Last year my wife had gout in fact after a blood test the doctor said she had a dangerously high level of uric acid in her. This was mainly caused by the type of blood pressure tablets she was on, she was in terrible pain and had to be prescribe medication. The doctor told her not to drink any red wine or eat shell fish especially prawns, both of which she loves. I found a web site that sell concentrated cherry juice which is supposed to be very good for relieving gout and has been drinking it each day for the last year.

www.cherryactive.co.uk/health/index.html

You have my sympathy Wobby


----------



## ob1 (Sep 25, 2007)

Agree with Rosbothem. I've been on Allpurinol for over twenty years without any side effects and can lead a normal life without worrying about what or what not to eat or drink. According to my GP it is one of the safest drugs around.


----------



## richardjames (Feb 1, 2006)

The odd thing about gout is the fact that no matter how carefull you are some always manages to kick it 8O 8O 8O 
Richard


----------



## lifestyle (Apr 27, 2008)

Sorry Loddy, i`ve just got to tell this .... i went to the doctors with a sore big toe, he said GOUT, i said i`ve only just come in . :lol:


----------



## loddy (Feb 12, 2007)

lifestyle said:


> Sorry Loddy, i`ve just got to tell this .... i went to the doctors with a sore big toe, he said GOUT, i said i`ve only just come in . :lol:


very good :lol:


----------



## Polo (Jul 5, 2007)

*Gout*

Hi Invicta. Thanks so much for the extract that you posted. Ray is on the healing end of his first attack of gout. In fact the article has offered us a a trigger point. Aspirin was mentioned, which made us both say 'I wonder'. Ray had a mini stroke in early December and the Stroke Clinic upped his Aspirin intake to 4 a day instead of one a day - just for two weeks. It was after the cut off point that the gout appeared. Was that the trigger? We will never know. I can only sympathise with anyone suffering for it is very painful.
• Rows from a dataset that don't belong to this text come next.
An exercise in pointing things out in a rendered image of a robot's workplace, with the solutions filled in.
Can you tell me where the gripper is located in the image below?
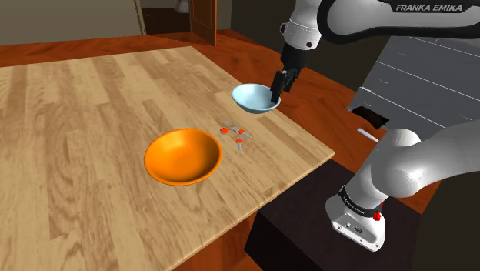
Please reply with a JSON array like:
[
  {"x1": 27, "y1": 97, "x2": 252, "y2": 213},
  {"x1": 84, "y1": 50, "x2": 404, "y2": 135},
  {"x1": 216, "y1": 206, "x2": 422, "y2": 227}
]
[{"x1": 270, "y1": 42, "x2": 311, "y2": 104}]

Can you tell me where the light blue bowl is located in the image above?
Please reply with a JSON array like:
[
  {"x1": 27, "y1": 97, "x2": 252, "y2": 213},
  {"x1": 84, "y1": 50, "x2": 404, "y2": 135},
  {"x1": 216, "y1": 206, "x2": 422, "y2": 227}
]
[{"x1": 231, "y1": 83, "x2": 282, "y2": 115}]

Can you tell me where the silver tool with orange knobs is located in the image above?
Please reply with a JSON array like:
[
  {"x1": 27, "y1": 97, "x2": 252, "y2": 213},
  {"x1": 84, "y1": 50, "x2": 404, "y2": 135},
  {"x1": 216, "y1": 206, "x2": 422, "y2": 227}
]
[{"x1": 219, "y1": 119, "x2": 253, "y2": 152}]

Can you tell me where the brown wooden door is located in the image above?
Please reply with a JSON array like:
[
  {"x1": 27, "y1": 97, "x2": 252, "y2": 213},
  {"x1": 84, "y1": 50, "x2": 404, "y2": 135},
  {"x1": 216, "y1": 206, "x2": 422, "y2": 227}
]
[{"x1": 188, "y1": 0, "x2": 218, "y2": 47}]

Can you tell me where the orange bowl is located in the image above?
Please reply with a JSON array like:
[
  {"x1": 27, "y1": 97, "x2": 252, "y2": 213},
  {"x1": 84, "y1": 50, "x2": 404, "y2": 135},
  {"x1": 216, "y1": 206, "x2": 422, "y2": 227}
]
[{"x1": 143, "y1": 128, "x2": 223, "y2": 187}]

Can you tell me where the grey chest of drawers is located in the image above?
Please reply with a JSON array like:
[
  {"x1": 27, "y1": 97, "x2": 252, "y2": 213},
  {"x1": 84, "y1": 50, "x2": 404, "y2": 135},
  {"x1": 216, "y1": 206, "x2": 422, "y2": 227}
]
[{"x1": 346, "y1": 35, "x2": 480, "y2": 138}]

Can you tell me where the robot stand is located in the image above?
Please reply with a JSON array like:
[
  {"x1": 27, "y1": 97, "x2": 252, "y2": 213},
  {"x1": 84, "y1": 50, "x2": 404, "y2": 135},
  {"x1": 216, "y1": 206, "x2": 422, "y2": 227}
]
[{"x1": 244, "y1": 159, "x2": 423, "y2": 271}]

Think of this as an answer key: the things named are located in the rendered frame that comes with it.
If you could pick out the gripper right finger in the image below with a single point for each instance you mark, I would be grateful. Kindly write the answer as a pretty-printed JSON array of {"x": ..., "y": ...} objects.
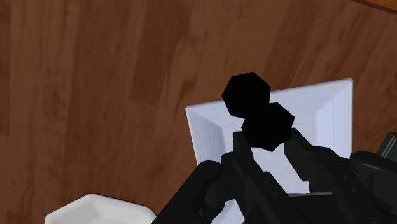
[{"x": 347, "y": 183}]

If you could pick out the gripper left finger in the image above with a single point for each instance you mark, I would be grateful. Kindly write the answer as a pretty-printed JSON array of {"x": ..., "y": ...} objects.
[{"x": 238, "y": 189}]

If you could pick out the black dumbbell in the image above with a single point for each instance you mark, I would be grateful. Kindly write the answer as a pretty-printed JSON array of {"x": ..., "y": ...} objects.
[{"x": 248, "y": 96}]

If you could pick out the dark green box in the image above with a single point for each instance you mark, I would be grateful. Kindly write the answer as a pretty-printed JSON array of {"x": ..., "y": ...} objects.
[{"x": 389, "y": 145}]

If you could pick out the white square plate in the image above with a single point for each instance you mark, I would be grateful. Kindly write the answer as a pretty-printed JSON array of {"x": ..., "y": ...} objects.
[{"x": 316, "y": 121}]

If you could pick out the white bowl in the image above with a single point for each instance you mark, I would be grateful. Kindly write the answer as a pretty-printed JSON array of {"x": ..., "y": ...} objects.
[{"x": 99, "y": 211}]

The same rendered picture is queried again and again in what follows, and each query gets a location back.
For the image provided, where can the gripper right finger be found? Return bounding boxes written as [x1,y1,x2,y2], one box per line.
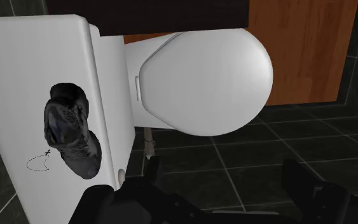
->
[282,158,358,224]

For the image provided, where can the black boot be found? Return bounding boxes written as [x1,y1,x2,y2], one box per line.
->
[43,81,102,180]

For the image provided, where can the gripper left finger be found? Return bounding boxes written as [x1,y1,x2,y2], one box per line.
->
[68,156,218,224]

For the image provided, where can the white toilet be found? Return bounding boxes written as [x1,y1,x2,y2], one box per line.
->
[0,13,274,224]

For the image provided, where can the brown wooden cabinet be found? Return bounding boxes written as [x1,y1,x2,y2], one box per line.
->
[123,0,358,106]

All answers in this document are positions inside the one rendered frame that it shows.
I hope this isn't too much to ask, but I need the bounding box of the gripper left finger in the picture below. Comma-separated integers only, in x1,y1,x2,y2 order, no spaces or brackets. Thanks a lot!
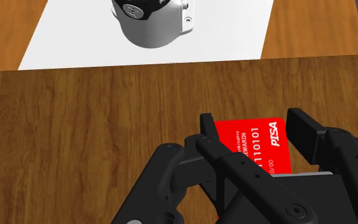
110,113,319,224

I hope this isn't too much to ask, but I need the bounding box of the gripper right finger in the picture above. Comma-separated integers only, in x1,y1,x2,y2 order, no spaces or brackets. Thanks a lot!
285,107,358,224

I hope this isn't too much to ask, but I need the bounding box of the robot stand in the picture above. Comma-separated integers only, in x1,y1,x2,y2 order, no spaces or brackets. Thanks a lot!
17,0,275,71

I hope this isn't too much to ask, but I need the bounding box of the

Thank you for the information given.

Ta ever so

Polo


----------



## sirhandel (Mar 5, 2008)

Don't mess around and suffer - gout is too painful. Go see your doc and get some indomethacin (anti-inflam drug) and allopurinol. I suffered 6 bouts of gout 14years ago and tried all sorts of painkillers to no avail. Allopurinol taken under your doc's supervision on a daily basis cures it completely with no side effects. I've not been revisited since I started taking it.


----------



## Grizzly (May 9, 2005)

My next door neighbour, thin as a stick, is in agony with it at the moment. She has it in her heels and she looks absolutely drained by the pain. She's no idea what brought it on; she's never had it before and can't think of any changes she's made to her life or anything she's done that might cause it.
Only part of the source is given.